How disingenuous is it for almost the entire house - Democrats and Republicans alike - to kill the proposed Education cuts, yet only ONE PARTY will actually support a new REVENUE model to fund it. I mean, if you're going to vote it down, you darned well better FUND the alternative.

We are watching. Many of us understand PRECISELY what some of you are up to.
Without further ado, I sincerely encourage you to do the right thing.

========================

Dear Michigan Legislator,

I am urging you to stop following the prevailing attitudes and opinions in Michigan's House and Senate and start doing the job you were elected to do. We need you, as our elected representative, to stop acting as if you were sent on some kind of colonial crusade to save us all from the evil governmental "dragon". Please start working instead as our proxies or our honest brokers. Find a way to work within and for the system you have chosen to work for: Michigan's democratic government.

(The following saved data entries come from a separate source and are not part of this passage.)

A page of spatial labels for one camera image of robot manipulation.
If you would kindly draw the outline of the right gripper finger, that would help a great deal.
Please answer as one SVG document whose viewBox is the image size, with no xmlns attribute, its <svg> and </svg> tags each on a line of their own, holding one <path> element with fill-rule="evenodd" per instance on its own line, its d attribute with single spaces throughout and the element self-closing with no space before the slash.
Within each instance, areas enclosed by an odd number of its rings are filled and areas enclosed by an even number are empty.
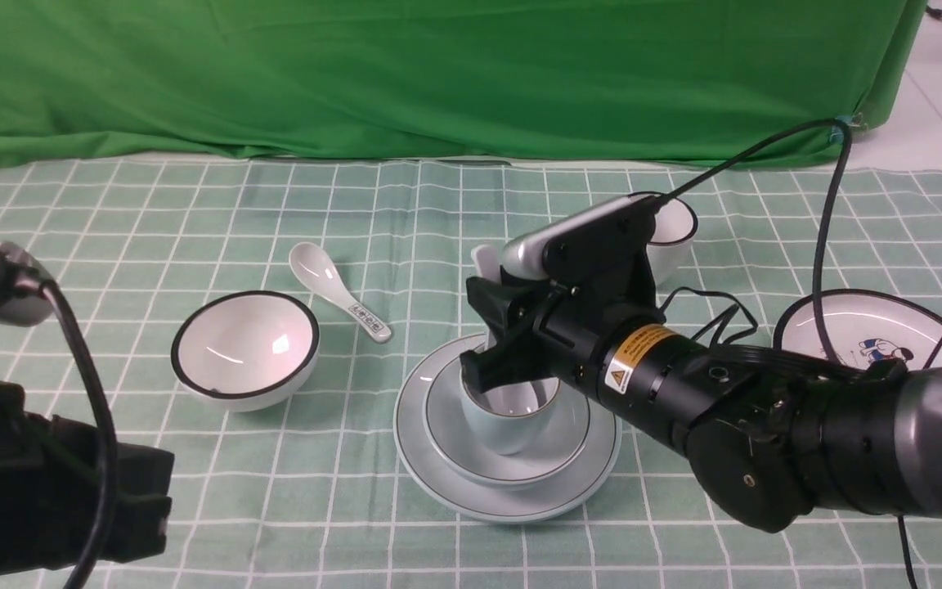
<svg viewBox="0 0 942 589">
<path fill-rule="evenodd" d="M 482 277 L 466 279 L 466 295 L 475 311 L 493 335 L 504 335 L 527 315 L 533 299 L 533 282 L 501 277 L 493 282 Z"/>
<path fill-rule="evenodd" d="M 489 349 L 461 352 L 461 378 L 472 392 L 530 383 L 554 375 L 558 348 L 538 335 L 506 335 Z"/>
</svg>

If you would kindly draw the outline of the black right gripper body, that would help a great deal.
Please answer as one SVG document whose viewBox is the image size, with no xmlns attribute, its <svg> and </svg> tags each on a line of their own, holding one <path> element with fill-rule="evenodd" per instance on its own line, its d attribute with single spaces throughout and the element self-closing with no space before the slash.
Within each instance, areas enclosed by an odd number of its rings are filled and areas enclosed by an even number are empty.
<svg viewBox="0 0 942 589">
<path fill-rule="evenodd" d="M 498 262 L 493 282 L 509 277 Z M 602 385 L 617 348 L 636 328 L 664 324 L 657 291 L 630 283 L 630 260 L 595 273 L 572 286 L 552 280 L 532 281 L 533 299 L 527 315 L 504 335 L 538 335 L 558 348 L 554 375 L 570 385 Z"/>
</svg>

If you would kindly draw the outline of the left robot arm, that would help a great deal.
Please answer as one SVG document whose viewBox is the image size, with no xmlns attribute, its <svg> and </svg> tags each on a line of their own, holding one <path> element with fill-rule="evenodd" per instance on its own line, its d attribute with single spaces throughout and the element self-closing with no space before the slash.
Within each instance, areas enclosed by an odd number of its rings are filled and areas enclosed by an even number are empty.
<svg viewBox="0 0 942 589">
<path fill-rule="evenodd" d="M 93 424 L 26 409 L 22 385 L 0 380 L 0 577 L 70 569 L 83 588 L 102 560 L 126 564 L 167 548 L 173 453 L 121 443 L 100 373 L 52 274 L 0 241 L 0 325 L 55 317 L 90 402 Z"/>
</svg>

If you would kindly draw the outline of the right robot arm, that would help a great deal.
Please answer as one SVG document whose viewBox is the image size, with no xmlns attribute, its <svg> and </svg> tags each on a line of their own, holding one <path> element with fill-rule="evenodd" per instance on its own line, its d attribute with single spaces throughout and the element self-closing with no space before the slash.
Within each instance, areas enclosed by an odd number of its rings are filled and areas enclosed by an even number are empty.
<svg viewBox="0 0 942 589">
<path fill-rule="evenodd" d="M 494 336 L 461 354 L 470 392 L 557 378 L 688 460 L 739 523 L 782 532 L 814 508 L 942 519 L 942 366 L 867 369 L 664 325 L 636 254 L 571 287 L 466 281 Z"/>
</svg>

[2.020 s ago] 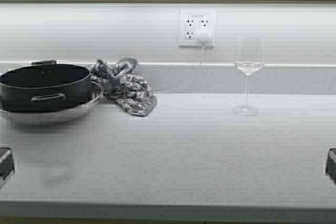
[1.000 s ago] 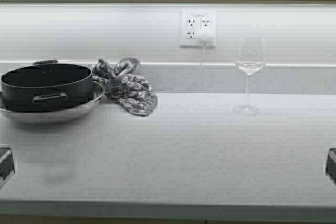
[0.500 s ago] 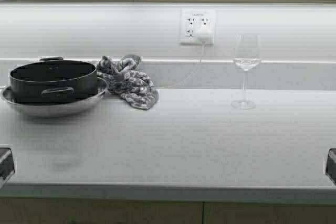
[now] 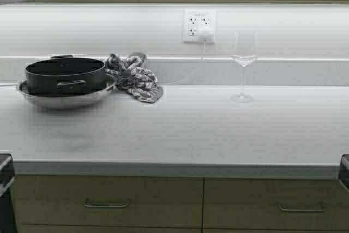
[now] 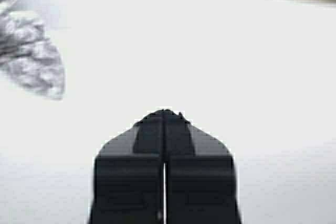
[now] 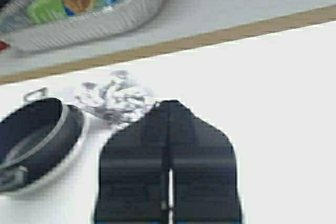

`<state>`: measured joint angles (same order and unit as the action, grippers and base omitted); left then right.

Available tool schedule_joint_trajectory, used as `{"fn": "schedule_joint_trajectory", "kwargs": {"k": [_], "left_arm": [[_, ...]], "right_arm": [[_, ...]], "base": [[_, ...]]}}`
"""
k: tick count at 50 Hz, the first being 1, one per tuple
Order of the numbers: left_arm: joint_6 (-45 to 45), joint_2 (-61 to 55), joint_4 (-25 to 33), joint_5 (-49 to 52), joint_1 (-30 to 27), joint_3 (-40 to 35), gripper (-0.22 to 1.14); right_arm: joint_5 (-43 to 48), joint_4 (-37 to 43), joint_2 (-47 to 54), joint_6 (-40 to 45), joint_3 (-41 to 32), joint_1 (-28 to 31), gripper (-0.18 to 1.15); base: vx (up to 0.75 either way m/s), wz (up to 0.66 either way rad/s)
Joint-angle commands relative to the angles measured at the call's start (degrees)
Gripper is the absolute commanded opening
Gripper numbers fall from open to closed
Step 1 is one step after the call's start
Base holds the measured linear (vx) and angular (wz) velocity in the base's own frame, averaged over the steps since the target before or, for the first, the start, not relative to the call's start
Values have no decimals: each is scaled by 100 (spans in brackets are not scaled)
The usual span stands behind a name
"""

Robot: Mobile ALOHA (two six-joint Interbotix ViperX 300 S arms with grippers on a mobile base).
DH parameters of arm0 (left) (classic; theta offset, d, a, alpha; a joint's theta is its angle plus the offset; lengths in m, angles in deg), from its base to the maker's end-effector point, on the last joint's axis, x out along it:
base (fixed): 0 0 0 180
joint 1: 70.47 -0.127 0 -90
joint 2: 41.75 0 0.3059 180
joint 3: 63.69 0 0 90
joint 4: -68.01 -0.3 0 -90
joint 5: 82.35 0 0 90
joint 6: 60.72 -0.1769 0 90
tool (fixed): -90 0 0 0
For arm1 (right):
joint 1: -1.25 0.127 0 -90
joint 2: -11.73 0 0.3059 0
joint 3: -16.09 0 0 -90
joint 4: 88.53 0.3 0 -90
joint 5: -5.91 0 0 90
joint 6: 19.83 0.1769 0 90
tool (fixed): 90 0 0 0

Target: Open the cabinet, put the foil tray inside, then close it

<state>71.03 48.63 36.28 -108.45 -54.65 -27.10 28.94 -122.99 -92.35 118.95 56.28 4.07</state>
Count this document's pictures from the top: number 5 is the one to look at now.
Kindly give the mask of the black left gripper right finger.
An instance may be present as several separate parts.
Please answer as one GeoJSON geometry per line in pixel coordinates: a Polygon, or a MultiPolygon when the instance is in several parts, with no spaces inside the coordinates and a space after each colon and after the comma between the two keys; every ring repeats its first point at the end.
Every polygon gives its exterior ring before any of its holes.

I know you are continually inundated with fact after fact about how to fix dozens of issues facing Michigan. I would not claim you have chosen an easy job. However, there are several things I would like you to do as you consider the myriad solutions to our complex problems:

1. Work to stop the rancorous rhetoric blaring from the Lansing.
2. Set aside iconic partisan positions, especially those that cull followers through media repetition but are really more like shallow brands designed to achieve hidden, distorted or misguided agendas.
3. Employ critical thinking and use your best judgment. Stop throwing all your efforts at gallant but futile efforts to save us from ourselves when in reality you are promoting the erosion of our public support systems (schools, communities, infrastructure, employment, clean environment, healthy citizenry, etc.).
4. Please project your intelligence beyond your tenure! We need you now more than ever to employ both your vision and your rationality.

Granted, these are general concepts and easier to list than achieve. However, it is critical that you meet with other legislators, set some ground rules (like 1 through 4 above), and consider all our future needs across the widest range of functions that this state's citizenry has obligated itself to provide. Then rationally devise realistic and demonstrable strategies to move Michigan in that direction. Even if we don't agree on every detail, we should be able to produce a consistent set of needs and resources around which to build consensus and to move us where we need to go.

I for one will be looking very closely at those choosing to run in the coming election year to see who can meet their obligations to the families still choosing Michigan as the best place to live decent lives in safe, healthy and rewarding circumstances. For any so-called Michigan leader to remain committed to "cutting the fat" after what Michigan has been through is a sure way to sign for me that they need to go!